Task item –
Set down each line of the material that follows exactly, and leave its pictures out.

The data –
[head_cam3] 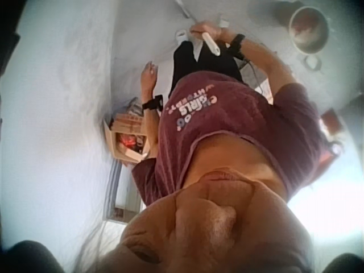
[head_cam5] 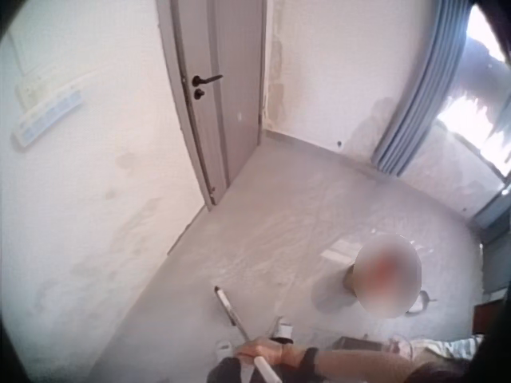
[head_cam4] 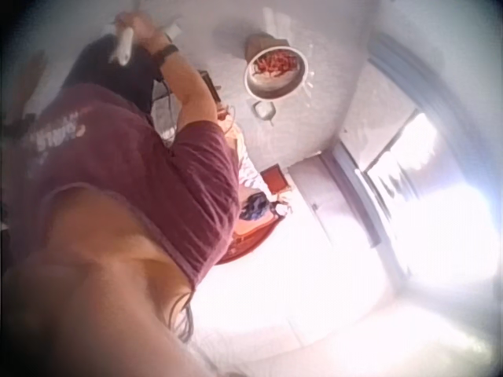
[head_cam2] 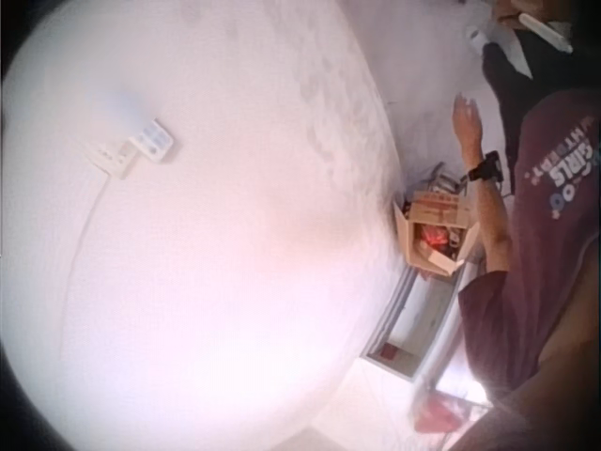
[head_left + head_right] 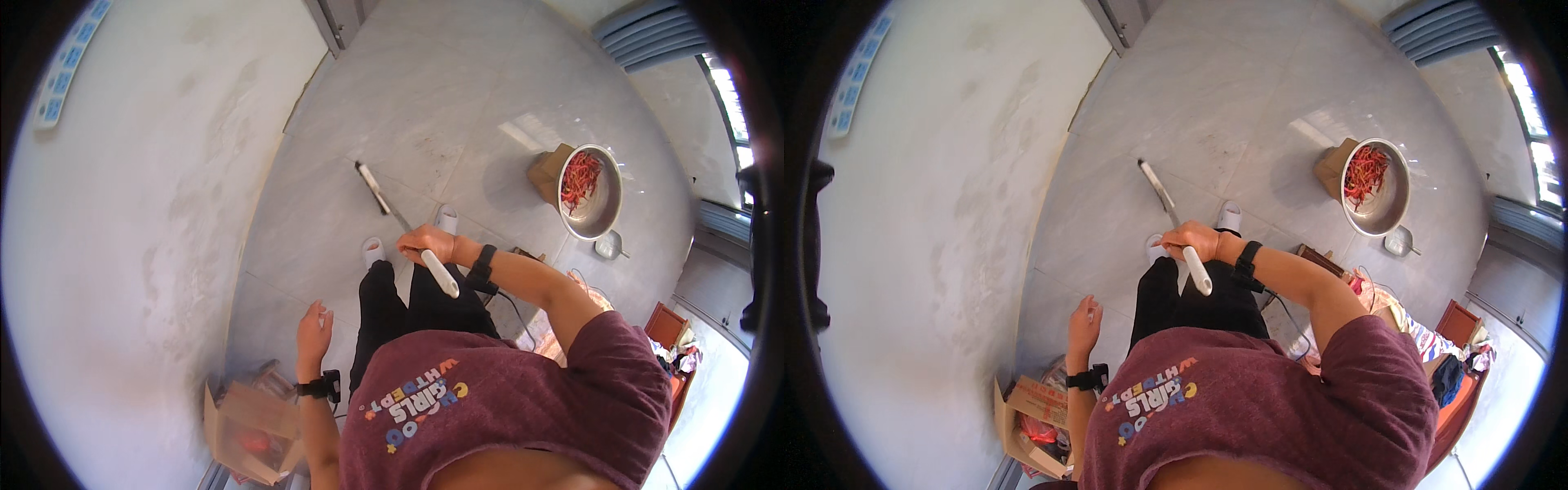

Solved exercise –
[head_cam3] 
[head_cam5] 
[head_cam4] 
[head_cam2] 
[head_left + head_right] 

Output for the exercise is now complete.